2020 song by the Weeknd

"Snowchild" is a song by the Canadian singer-songwriter the Weeknd from his fourth studio album After Hours. It was released on March 20, 2020, alongside the rest of its parent album. A music video for the song was released on July 22, 2020. The song was written and produced by The Weeknd, Illangelo, and DaHeala; with Belly receiving additional writing credits.

== Music video ==
The official music video for "Snowchild" was first announced by the Weeknd, through his various social media platforms, shortly before its release on July 22, 2020. The animated music video was directed by D'Art Shtajio studio and is set after the events of the "Until I Bleed Out" music video. It was described by journalists as "A Dark Trip Down Memory Lane", as it showcases Tesfaye's different looks and the general atmosphere of his music throughout the six main stages of his career.

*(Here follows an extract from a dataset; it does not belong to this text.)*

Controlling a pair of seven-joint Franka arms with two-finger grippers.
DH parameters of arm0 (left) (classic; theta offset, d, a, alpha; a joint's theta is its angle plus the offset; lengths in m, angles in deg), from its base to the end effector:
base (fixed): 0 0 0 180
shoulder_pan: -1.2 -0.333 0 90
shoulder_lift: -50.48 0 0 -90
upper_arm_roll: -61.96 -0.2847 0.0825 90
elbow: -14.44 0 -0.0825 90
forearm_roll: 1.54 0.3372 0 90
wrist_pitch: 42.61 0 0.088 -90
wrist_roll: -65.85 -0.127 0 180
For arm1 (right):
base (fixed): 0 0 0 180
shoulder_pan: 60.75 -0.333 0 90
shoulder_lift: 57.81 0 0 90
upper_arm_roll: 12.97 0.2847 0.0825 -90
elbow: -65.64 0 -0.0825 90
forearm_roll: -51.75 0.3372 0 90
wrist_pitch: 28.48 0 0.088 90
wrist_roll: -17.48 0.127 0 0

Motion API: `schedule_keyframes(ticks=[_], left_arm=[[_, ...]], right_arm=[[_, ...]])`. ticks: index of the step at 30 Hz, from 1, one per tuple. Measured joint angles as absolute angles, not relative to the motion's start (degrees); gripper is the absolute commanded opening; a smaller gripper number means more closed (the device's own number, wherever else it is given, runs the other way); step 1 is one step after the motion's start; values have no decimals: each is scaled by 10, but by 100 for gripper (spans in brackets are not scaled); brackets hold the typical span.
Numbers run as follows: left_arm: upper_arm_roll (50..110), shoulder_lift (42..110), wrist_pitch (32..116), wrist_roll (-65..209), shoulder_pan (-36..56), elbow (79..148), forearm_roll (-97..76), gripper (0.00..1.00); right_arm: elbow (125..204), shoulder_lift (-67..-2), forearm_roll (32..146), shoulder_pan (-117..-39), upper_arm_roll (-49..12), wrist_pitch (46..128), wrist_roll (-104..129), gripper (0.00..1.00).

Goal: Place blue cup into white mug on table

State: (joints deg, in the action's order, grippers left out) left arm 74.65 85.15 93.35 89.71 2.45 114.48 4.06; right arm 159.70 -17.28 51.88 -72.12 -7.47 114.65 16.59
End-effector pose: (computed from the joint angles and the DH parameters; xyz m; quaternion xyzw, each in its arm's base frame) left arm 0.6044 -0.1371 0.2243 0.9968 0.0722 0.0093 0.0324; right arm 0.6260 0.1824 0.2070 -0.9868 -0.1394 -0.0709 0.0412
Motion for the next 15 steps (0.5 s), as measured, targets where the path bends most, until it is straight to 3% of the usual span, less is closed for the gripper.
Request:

The visual begins with a red-suited Tesfaye waking up in the desert, that he's in, during the aforementioned "Until I Bleed Out" music video. He is then shown walking in a snowy Toronto and then in a neon-filled Japan, where he's then dragged down into Hollywood, where he is confronted by the mysterious man from the Beauty Behind the Madness music videos. After this, Tesfaye then arrives at and goes into the mansion from the "Starboy" music video, where he then gets into a fight with two women who turn into black panthers. Shortly, after the fight, he is then teleported into an industrial sector where he turns into his supernatural character from the "Call Out My Name" music video. After burning money at a fire barrel, he then transforms into a colony of bats and then ends up back in the desert, as the character he portrays in the After Hours music videos. He then walks towards a distant city which appears to be Toronto but then as soon as he approaches it, ends up being Las Vegas. With a somber look on his face, he then goes into the city and sees himself beginning the events of the "Heartless" visual, with the video then ending and Tesfaye being stuck in a state of purgatory.

The whole music video was done in the Japanese animation style of anime. It is the second animated music video released in support of After Hours, following the visual for the remix of "In Your Eyes".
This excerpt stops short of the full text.